▸ **Assignment**: Look through the material that follows and show every line with the string "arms".

▸ **Source material**:
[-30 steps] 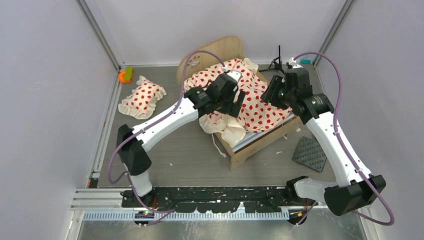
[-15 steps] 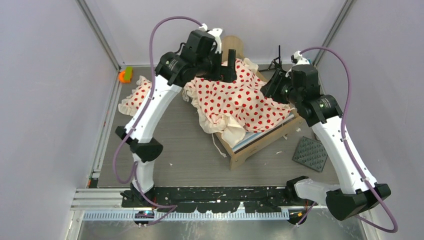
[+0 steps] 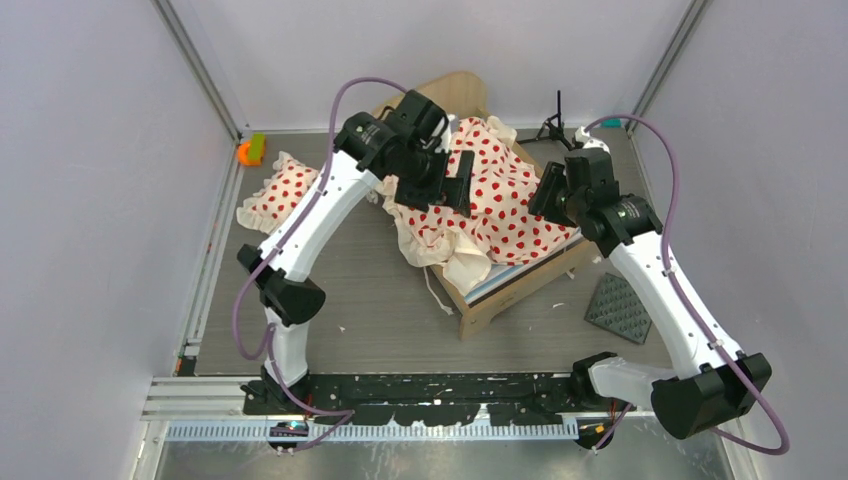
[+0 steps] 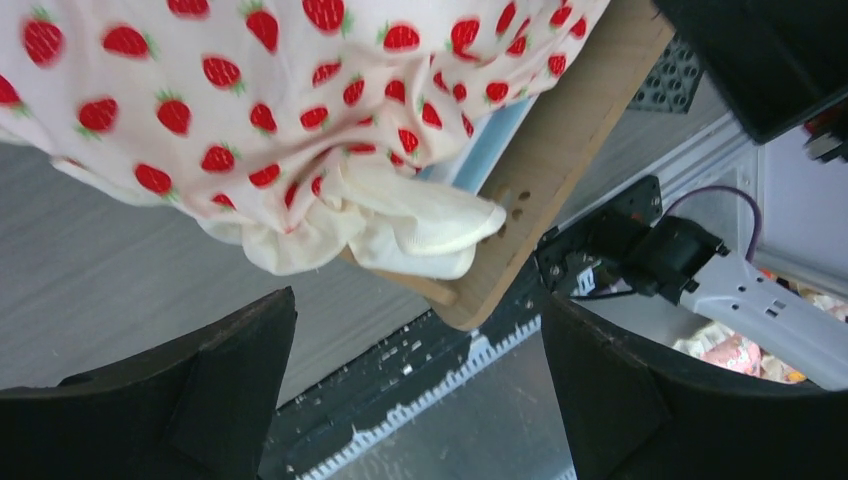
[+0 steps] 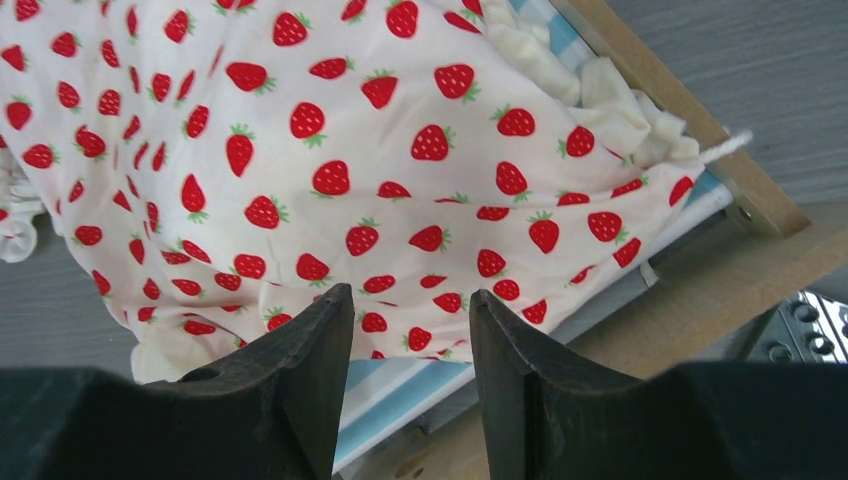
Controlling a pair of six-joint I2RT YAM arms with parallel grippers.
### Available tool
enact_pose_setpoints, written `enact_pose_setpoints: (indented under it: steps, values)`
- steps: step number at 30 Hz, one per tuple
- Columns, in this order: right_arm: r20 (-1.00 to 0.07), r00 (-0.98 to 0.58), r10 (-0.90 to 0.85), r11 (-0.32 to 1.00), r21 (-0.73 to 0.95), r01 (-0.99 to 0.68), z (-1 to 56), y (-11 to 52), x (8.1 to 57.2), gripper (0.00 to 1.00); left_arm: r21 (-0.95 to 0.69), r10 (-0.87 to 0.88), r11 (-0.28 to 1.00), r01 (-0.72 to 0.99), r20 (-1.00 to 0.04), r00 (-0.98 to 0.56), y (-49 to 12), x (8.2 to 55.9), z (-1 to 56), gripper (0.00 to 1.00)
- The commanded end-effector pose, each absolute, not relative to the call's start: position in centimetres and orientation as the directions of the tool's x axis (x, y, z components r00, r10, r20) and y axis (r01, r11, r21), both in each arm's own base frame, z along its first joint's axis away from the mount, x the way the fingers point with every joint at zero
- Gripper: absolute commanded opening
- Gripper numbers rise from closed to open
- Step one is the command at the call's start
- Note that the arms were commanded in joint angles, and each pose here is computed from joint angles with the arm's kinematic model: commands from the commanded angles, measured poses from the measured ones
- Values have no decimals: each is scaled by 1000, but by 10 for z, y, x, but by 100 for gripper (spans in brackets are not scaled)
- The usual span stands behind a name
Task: Set up the pet bed
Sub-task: Cross the ropes on the bed frame.
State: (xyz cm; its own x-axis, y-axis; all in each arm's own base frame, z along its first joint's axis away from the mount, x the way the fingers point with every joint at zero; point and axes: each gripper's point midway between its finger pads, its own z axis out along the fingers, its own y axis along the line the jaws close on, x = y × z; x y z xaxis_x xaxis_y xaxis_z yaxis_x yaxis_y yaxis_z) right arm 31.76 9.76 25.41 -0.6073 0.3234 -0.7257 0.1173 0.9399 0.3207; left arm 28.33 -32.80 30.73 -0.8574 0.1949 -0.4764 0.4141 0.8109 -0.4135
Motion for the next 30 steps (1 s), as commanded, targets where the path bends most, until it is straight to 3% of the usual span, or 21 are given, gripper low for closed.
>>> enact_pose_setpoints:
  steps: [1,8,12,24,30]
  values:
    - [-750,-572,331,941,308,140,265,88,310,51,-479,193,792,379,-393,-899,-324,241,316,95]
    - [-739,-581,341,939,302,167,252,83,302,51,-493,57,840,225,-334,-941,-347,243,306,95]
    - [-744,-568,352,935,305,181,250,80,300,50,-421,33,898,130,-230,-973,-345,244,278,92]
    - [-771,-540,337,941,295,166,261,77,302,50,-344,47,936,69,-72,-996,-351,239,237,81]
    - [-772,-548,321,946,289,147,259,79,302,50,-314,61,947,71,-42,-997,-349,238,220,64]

▸ **Answer for the task**:
Controlling a pair of six-joint I2RT YAM arms with parallel grippers.
- Note that the arms were commanded in joint angles, and each pose here is computed from joint angles with the arm's kinematic model: commands from the commanded angles, measured poses from the measured ones

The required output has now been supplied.